◆ **YOUR TASK**: Once you have read the entries below, give them all again without any difference.

Data extracted from a collection:

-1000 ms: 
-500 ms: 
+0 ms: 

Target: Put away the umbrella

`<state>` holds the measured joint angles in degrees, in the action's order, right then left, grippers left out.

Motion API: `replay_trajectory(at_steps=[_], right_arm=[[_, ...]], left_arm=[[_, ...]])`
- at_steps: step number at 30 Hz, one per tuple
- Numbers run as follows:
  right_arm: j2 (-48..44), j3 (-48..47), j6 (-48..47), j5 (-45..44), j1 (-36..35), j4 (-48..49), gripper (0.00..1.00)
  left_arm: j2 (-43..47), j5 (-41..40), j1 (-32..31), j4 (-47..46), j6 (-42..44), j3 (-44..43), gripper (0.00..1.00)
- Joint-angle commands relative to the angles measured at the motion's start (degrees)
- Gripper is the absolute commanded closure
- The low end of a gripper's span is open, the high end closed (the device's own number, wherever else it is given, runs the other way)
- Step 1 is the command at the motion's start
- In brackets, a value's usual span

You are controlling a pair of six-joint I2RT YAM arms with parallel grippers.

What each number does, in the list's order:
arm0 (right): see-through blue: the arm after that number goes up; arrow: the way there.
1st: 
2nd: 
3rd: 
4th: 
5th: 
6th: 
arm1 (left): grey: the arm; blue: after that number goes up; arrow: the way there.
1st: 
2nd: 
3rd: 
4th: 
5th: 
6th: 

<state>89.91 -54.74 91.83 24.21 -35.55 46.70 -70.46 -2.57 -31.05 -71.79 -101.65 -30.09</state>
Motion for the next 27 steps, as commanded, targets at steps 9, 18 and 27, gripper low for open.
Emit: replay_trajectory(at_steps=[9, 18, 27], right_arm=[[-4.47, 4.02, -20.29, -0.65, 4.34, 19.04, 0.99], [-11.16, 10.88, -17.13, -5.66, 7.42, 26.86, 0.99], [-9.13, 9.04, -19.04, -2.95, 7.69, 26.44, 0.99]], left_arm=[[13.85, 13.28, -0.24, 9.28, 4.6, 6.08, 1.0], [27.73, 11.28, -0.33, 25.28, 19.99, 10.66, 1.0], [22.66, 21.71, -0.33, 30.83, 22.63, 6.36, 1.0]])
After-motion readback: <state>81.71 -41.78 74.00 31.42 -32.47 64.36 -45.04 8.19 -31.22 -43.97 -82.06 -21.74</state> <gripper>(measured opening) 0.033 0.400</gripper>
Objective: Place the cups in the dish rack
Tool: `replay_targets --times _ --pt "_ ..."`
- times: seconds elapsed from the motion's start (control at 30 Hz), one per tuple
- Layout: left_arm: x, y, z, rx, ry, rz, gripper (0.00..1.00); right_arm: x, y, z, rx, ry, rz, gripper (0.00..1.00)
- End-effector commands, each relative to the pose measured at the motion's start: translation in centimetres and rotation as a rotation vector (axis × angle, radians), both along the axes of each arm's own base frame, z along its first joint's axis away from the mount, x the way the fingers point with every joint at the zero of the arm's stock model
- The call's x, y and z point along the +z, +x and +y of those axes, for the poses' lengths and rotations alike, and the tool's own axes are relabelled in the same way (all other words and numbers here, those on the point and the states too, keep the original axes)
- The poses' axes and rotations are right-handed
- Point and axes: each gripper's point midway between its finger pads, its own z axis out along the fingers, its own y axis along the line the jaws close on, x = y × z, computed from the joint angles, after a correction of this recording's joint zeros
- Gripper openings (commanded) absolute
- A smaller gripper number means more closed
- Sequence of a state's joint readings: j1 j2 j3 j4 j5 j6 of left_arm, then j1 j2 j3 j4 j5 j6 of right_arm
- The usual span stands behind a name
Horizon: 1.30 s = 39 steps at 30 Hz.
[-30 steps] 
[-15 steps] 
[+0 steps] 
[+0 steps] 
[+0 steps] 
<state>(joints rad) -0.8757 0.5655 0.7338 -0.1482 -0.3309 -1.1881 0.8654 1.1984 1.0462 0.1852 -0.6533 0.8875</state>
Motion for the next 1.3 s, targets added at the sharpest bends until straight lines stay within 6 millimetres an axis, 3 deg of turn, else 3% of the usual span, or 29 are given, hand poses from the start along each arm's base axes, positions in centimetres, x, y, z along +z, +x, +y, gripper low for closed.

◆ **TASK SOLUTION**:
-1000 ms: 
-500 ms: 
+0 ms: 

Target: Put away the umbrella

`<state>` holds the measured joint angles in degrees, in the action's order, right then left, grippers left out.

Motion API: `replay_trajectory(at_steps=[_], right_arm=[[_, ...]], left_arm=[[_, ...]])`
- at_steps: step number at 30 Hz, one per tuple
- Numbers run as follows:
  right_arm: j2 (-48..44), j3 (-48..47), j6 (-48..47), j5 (-45..44), j1 (-36..35), j4 (-48..49), gripper (0.00..1.00)
  left_arm: j2 (-43..47), j5 (-41..40), j1 (-32..31), j4 (-47..46), j6 (-42..44), j3 (-44..43), gripper (0.00..1.00)
- Joint-angle commands relative to the angles measured at the motion's start (degrees)
- Gripper is the absolute commanded closure
- The low end of a gripper's span is open, the high end closed (the device's own number, wherever else it is given, runs the other way)
- Step 1 is the command at the motion's start
- In brackets, a value's usual span

You are controlling a pair of six-joint I2RT YAM arms with parallel grippers.

What each number does, in the list's order:
arm0 (right): see-through blue: the arm after that number goes up; arrow: the way there.
1st: 
2nd: 
3rd: 
4th: 
5th: 
6th: 
arm1 (left): grey: the arm; blue: after that number goes up; arrow: the way there.
1st: 
2nd: 
3rd: 
4th: 
5th: 
6th: 

<state>89.91 -54.74 91.83 24.21 -35.55 46.70 -70.46 -2.57 -31.05 -71.79 -101.65 -30.09</state>
Motion for the next 27 steps, as commanded, targets at steps 9, 18 and 27, gripper low for open.
Emit: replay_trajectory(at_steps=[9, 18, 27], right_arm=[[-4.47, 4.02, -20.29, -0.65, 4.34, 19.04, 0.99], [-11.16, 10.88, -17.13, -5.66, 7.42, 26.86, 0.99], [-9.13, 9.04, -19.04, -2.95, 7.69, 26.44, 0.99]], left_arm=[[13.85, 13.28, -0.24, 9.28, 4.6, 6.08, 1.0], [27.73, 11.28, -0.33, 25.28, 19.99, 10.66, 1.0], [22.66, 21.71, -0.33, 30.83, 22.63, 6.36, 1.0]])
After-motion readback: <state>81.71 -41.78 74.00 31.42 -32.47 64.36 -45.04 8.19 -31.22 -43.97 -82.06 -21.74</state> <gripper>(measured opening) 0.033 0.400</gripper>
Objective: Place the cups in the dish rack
Tool: `replay_targets --times _ --pt "_ ..."`
- times: seconds elapsed from the motion's start (control at 30 Hz), one per tuple
- Layout: left_arm: x, y, z, rx, ry, rz, gripper (0.00..1.00); right_arm: x, y, z, rx, ry, rz, gripper (0.00..1.00)
- End-effector commands, each relative to the pose measured at the motion's start: translation in centimetres and rotation as a rotation vector (axis × angle, radians), both along the axes of each arm's own base frame, z along its first joint's axis away from the mount, x the way the fingers point with every joint at the zero of the arm's stock model
- The call's x, y and z point along the +z, +x and +y of those axes, for the poses' lengths and rotations alike, and the tool's own axes are relabelled in the same way (all other words and numbers here, those on the point and the states too, keep the original axes)
- The poses' axes and rotations are right-handed
- Point and axes: each gripper's point midway between its finger pads, its own z axis out along the fingers, its own y axis along the line the jaws close on, x = y × z, computed from the joint angles, after a correction of this recording's joint zeros
- Gripper openings (commanded) absolute
- A smaller gripper number means more closed
- Sequence of a state's joint readings: j1 j2 j3 j4 j5 j6 of left_arm, then j1 j2 j3 j4 j5 j6 of right_arm
- The usual span stands behind a name
Horizon: 1.30 s = 39 steps at 30 Hz.
[-30 steps] 
[-15 steps] 
[+0 steps] 
[+0 steps] 
[+0 steps] 
<state>(joints rad) -0.8757 0.5655 0.7338 -0.1482 -0.3309 -1.1881 0.8654 1.1984 1.0462 0.1852 -0.6533 0.8875</state>
Motion for the next 1.3 s, targets added at the sharpest bends until straight lines stay within 6 millimetres an axis, 3 deg of turn, else 3% of the usual span, or 29 are given, hand poses from the start along each arm's base axes, positions in centimetres, x, y, z along +z, +x, +y, gripper low for closed.

That concludes the output for this exercise.